Task directions: Copy nothing but the lines below running from the line containing "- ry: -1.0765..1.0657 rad" through the line containing "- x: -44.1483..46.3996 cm", both end lines included.

════

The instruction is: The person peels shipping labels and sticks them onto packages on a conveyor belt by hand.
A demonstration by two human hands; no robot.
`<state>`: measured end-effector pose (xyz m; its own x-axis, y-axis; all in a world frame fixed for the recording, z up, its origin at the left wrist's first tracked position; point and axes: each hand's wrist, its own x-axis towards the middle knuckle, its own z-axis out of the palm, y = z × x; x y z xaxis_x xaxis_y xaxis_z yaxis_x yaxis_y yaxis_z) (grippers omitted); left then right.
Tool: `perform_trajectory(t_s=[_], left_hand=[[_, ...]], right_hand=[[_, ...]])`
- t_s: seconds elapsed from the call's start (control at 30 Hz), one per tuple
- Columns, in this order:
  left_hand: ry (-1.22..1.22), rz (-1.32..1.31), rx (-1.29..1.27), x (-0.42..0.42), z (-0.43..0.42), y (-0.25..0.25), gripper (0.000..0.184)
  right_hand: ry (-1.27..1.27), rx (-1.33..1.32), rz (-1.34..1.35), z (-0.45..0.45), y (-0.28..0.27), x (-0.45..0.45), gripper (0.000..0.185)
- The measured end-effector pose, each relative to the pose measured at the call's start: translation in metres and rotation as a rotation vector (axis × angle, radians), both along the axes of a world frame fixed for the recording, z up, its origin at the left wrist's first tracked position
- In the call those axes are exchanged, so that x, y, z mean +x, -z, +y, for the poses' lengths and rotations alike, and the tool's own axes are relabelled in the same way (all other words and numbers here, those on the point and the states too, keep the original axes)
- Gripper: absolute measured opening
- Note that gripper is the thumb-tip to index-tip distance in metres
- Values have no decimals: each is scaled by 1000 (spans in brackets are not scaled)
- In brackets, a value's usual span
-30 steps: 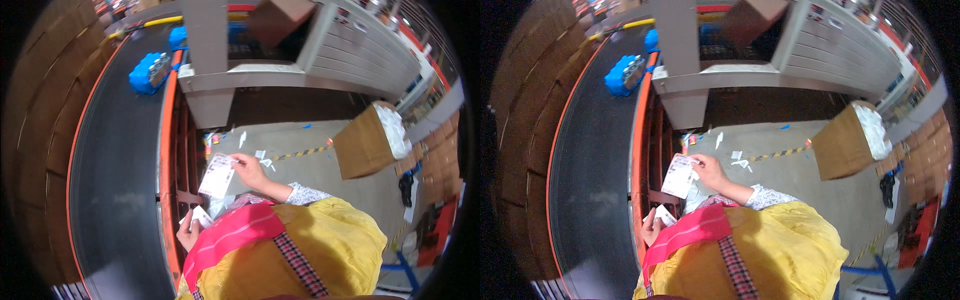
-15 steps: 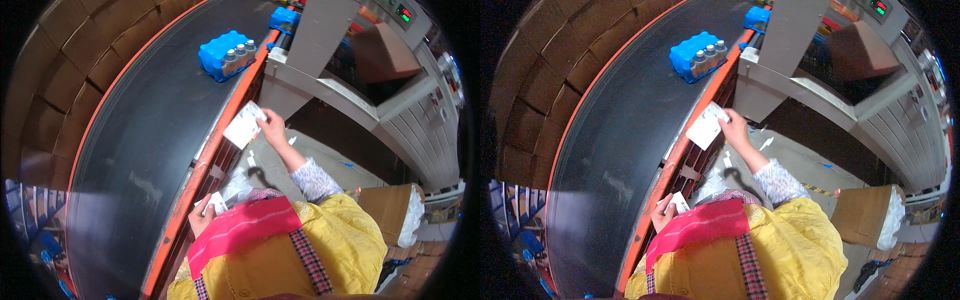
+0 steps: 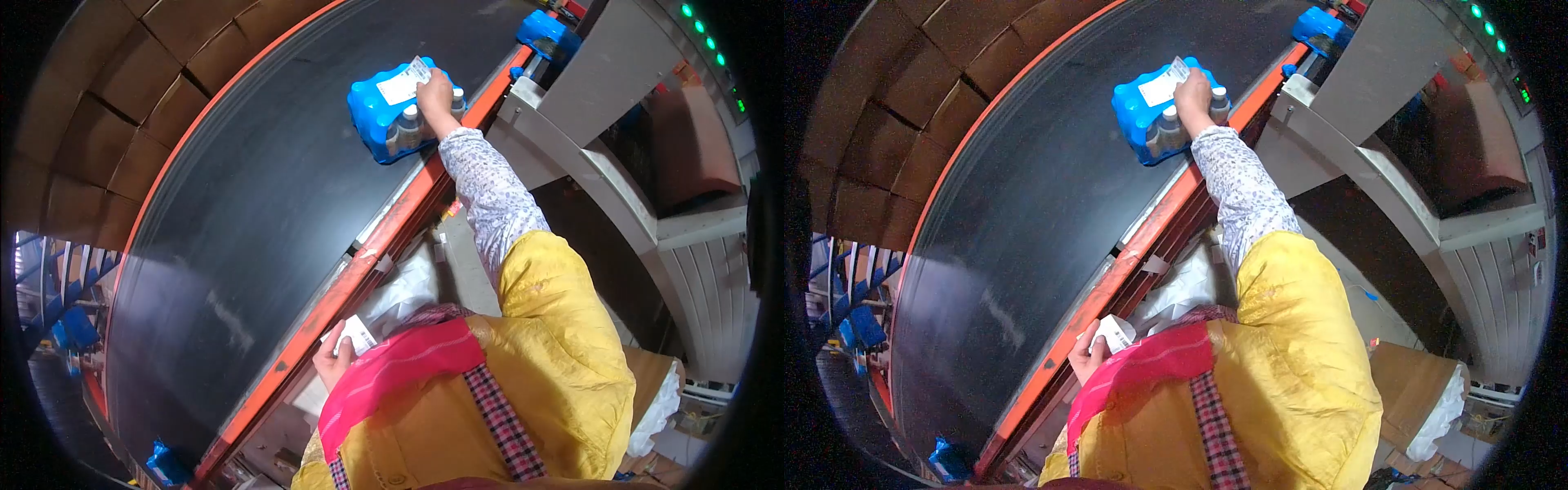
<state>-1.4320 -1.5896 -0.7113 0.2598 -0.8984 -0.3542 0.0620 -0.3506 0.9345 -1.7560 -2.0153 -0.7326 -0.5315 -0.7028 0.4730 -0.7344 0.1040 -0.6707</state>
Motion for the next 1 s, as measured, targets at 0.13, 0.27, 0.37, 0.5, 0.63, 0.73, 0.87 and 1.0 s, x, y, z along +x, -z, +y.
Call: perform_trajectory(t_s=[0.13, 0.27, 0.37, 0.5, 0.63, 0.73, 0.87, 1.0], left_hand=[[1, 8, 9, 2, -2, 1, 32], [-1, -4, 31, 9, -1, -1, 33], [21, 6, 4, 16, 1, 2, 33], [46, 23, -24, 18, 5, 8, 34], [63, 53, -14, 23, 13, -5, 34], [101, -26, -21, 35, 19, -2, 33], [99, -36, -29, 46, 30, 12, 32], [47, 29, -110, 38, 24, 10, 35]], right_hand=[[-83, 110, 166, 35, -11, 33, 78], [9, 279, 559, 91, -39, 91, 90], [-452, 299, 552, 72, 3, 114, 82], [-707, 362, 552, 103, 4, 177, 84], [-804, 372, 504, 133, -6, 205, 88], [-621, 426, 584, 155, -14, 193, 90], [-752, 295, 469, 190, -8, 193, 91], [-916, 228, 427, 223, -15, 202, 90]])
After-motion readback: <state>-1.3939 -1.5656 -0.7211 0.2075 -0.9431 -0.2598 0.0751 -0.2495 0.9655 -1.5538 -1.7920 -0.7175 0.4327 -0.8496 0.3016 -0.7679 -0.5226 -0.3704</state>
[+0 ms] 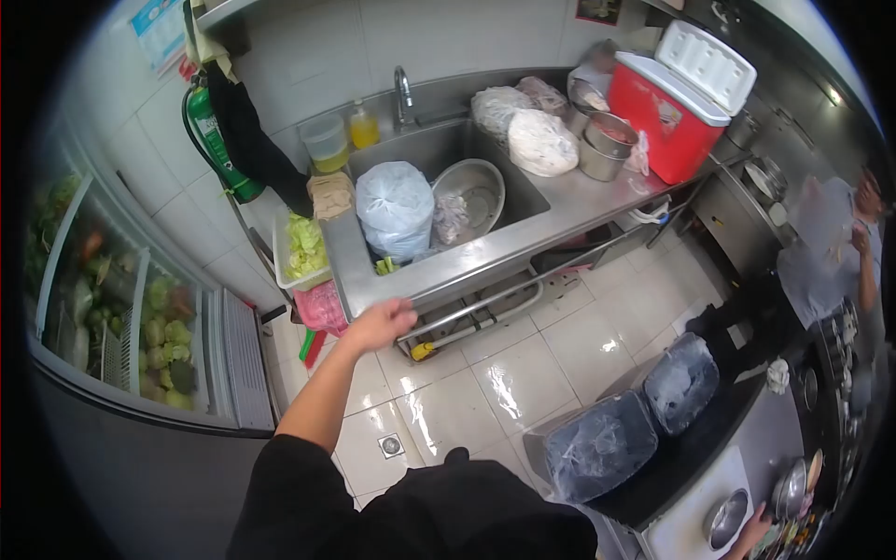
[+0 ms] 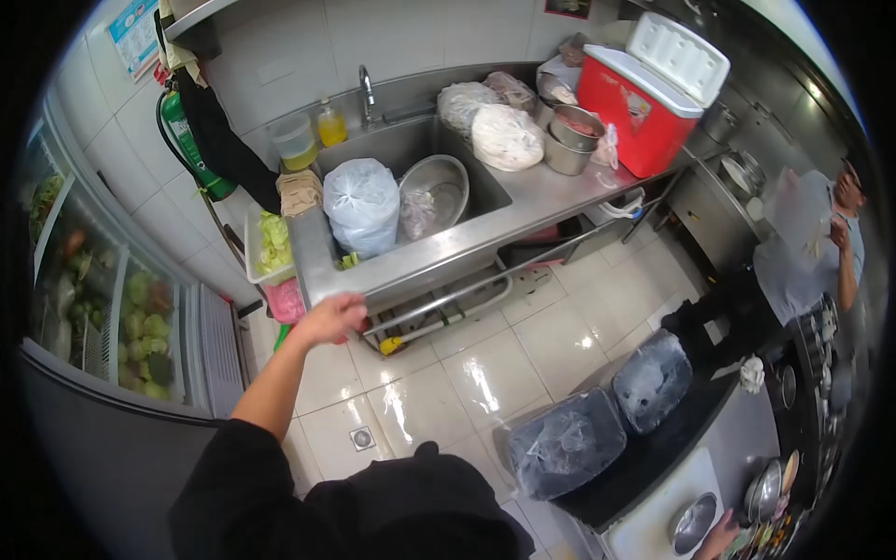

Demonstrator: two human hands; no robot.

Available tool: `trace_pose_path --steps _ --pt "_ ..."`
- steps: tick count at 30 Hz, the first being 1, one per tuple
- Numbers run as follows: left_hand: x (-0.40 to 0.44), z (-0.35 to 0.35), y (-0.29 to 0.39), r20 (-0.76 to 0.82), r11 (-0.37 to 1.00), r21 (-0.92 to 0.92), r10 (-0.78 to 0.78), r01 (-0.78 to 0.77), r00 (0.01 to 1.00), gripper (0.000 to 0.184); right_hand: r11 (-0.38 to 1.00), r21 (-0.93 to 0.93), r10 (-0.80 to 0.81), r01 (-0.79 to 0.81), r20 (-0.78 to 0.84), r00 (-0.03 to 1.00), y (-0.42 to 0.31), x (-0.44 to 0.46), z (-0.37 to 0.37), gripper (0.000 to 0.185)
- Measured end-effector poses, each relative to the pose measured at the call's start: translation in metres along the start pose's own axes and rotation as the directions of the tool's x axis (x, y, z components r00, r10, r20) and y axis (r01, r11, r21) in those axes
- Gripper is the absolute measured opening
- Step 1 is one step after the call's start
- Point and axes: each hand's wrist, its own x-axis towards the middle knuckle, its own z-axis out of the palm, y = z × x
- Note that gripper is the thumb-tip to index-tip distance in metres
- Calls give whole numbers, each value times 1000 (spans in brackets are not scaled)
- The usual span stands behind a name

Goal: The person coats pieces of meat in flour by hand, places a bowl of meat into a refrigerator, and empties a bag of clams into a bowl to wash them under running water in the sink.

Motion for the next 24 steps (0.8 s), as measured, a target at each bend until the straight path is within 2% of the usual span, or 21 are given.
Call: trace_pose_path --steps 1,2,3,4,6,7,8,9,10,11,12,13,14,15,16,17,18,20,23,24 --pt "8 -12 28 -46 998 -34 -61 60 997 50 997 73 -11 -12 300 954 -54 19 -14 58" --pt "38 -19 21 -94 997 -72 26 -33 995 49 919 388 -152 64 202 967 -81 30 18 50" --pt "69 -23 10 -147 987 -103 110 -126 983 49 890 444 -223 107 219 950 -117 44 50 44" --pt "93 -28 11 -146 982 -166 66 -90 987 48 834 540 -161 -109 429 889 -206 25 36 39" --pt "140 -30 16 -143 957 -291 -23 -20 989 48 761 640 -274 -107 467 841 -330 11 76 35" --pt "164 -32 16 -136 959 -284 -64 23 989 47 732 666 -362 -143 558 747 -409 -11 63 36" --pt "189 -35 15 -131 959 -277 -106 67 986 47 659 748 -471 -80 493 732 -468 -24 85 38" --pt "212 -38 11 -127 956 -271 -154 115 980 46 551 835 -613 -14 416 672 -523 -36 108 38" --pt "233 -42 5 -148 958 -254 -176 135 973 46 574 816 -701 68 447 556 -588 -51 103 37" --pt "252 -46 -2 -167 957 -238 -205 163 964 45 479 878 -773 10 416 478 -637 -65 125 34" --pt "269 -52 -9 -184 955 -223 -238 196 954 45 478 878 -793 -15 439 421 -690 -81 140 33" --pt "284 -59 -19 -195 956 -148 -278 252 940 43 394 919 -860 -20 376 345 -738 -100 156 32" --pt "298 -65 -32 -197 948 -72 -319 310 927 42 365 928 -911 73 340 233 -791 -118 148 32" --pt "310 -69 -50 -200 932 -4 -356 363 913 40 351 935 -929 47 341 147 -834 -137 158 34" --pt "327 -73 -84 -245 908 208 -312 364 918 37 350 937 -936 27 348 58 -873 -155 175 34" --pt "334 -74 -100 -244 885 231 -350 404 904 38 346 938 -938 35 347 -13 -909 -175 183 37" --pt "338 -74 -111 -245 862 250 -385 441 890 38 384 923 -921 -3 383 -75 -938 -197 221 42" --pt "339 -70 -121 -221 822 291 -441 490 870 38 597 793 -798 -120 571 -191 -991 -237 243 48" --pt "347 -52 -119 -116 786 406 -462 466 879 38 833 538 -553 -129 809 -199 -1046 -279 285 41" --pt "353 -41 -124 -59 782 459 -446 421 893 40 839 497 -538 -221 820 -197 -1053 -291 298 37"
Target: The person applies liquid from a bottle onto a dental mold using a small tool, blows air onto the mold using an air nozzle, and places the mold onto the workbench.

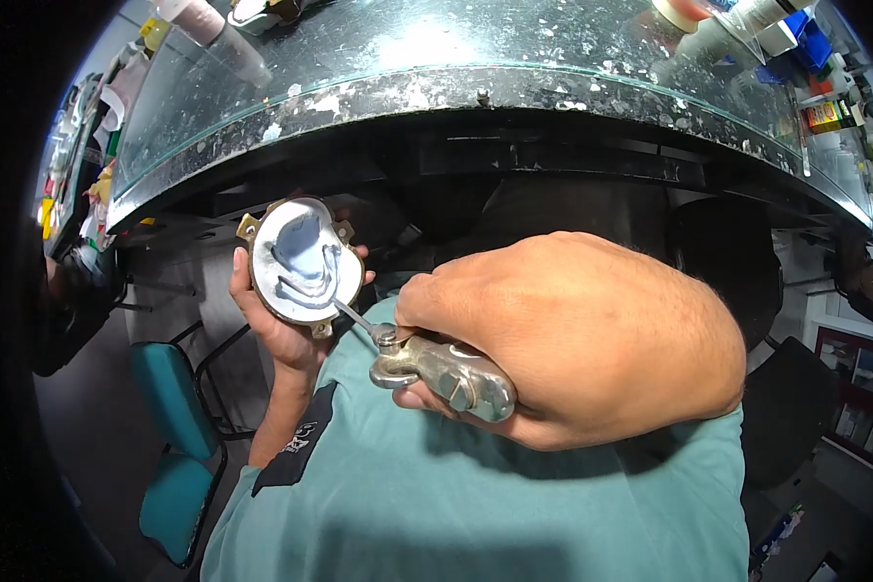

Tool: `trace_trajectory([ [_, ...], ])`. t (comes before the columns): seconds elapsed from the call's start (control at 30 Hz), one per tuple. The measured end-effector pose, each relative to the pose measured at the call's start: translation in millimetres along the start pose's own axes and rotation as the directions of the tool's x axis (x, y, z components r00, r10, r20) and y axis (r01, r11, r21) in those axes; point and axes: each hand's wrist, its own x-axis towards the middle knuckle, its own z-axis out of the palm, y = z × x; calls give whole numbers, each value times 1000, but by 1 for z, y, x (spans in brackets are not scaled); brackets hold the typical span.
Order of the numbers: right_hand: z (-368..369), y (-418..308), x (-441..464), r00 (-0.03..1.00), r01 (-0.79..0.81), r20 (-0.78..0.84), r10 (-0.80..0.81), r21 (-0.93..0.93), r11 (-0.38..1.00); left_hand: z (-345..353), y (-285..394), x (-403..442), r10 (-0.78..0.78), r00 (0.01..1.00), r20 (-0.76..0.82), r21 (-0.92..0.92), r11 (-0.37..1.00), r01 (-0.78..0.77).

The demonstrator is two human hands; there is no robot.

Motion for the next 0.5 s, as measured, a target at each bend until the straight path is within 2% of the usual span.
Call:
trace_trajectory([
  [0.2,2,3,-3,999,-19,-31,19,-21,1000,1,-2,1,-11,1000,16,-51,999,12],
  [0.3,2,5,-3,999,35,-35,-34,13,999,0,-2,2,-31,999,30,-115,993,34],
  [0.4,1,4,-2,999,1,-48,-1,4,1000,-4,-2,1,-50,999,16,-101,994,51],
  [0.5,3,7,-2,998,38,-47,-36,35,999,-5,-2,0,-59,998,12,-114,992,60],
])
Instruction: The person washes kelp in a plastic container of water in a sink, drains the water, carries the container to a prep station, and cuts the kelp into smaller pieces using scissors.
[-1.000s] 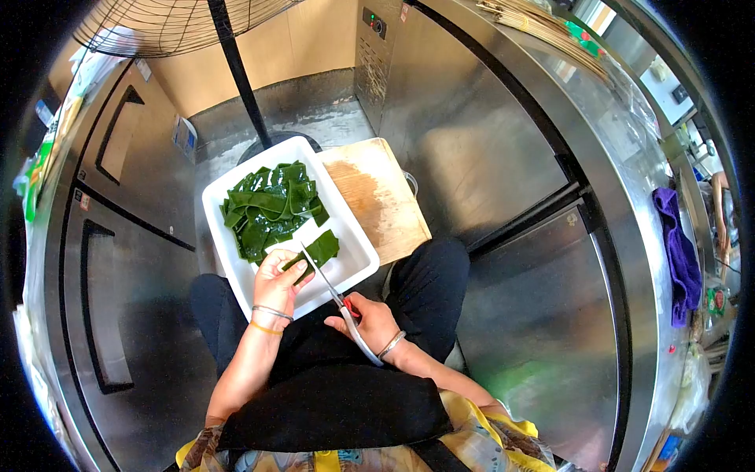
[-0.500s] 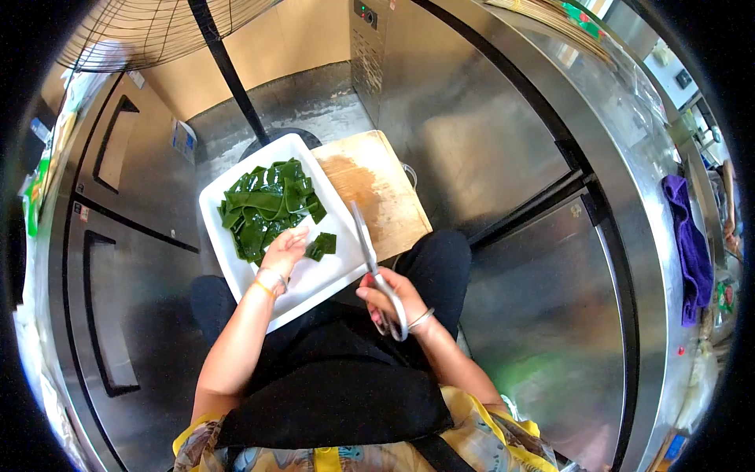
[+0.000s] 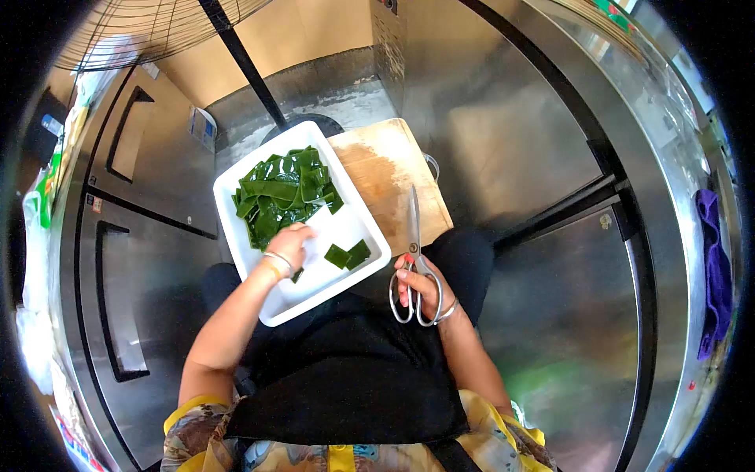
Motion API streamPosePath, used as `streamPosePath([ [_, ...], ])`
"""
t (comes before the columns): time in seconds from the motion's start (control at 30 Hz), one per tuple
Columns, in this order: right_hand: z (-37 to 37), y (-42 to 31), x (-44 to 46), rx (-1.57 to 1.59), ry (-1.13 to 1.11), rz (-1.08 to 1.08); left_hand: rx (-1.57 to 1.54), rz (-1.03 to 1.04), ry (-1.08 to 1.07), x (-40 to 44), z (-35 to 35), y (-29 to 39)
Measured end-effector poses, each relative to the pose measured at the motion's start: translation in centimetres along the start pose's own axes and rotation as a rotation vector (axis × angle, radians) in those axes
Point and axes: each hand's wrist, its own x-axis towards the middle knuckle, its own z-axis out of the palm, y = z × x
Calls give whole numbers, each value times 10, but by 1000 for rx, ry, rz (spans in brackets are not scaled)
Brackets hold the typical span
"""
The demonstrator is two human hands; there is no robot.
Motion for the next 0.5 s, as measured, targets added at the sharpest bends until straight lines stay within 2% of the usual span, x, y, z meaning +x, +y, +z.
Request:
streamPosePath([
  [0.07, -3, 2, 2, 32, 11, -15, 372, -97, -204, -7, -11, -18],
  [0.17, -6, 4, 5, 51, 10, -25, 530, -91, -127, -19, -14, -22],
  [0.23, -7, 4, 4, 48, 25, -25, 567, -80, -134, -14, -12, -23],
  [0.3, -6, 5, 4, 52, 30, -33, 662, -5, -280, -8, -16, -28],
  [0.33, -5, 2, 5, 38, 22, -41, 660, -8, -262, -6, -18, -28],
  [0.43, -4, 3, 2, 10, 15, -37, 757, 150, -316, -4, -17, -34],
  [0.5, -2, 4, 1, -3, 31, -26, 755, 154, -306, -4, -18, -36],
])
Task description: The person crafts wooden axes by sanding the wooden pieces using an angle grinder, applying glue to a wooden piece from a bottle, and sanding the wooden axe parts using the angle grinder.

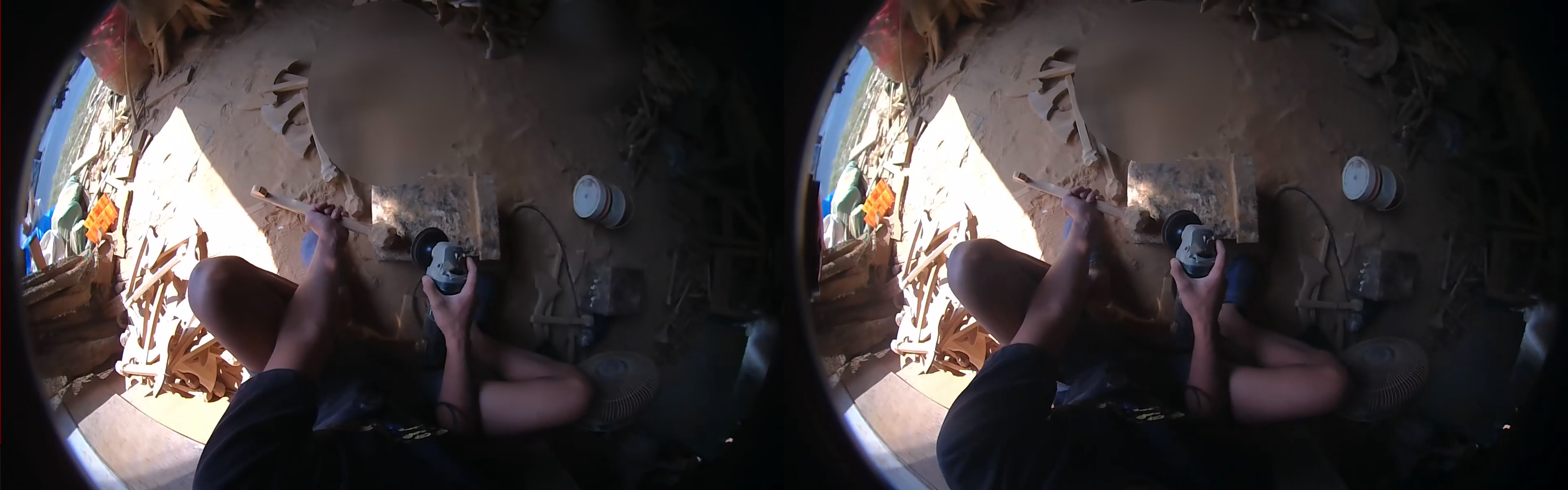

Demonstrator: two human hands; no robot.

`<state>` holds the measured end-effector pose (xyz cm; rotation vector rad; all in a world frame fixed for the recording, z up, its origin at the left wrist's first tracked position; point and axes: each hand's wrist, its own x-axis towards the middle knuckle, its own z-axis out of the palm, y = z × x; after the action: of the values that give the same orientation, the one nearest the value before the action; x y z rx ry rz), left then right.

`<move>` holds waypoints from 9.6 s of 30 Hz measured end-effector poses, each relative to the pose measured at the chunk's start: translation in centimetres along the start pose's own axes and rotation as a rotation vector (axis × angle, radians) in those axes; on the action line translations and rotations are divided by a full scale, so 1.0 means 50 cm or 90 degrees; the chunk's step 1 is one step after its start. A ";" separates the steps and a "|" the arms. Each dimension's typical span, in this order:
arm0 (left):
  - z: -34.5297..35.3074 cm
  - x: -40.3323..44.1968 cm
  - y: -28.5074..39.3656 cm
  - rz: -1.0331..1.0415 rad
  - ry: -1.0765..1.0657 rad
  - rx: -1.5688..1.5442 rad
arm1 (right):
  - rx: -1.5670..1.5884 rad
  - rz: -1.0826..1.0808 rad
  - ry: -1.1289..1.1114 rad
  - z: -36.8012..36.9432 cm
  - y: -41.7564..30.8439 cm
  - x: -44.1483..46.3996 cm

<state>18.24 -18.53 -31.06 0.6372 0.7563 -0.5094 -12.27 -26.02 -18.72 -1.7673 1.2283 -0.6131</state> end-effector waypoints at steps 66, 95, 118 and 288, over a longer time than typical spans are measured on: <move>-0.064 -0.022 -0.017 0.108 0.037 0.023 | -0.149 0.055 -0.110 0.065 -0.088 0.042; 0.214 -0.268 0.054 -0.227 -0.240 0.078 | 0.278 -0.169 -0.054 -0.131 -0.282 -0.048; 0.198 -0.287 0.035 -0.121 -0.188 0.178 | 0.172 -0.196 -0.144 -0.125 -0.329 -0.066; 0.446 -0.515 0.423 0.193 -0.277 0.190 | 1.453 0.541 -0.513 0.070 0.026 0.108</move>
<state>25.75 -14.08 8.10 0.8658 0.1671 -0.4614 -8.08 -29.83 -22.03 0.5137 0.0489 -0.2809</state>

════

Written solution:
  - ry: -1.0765..1.0657 rad
  - rx: -1.5688..1.5442 rad
arm1 (right):
  - rx: -1.5670..1.5884 rad
  - rz: -1.0826..1.0808 rad
  - ry: -1.1289..1.1114 rad
  - z: -36.8012..36.9432 cm
  - y: -41.7564..30.8439 cm
  - x: -44.1483..46.3996 cm

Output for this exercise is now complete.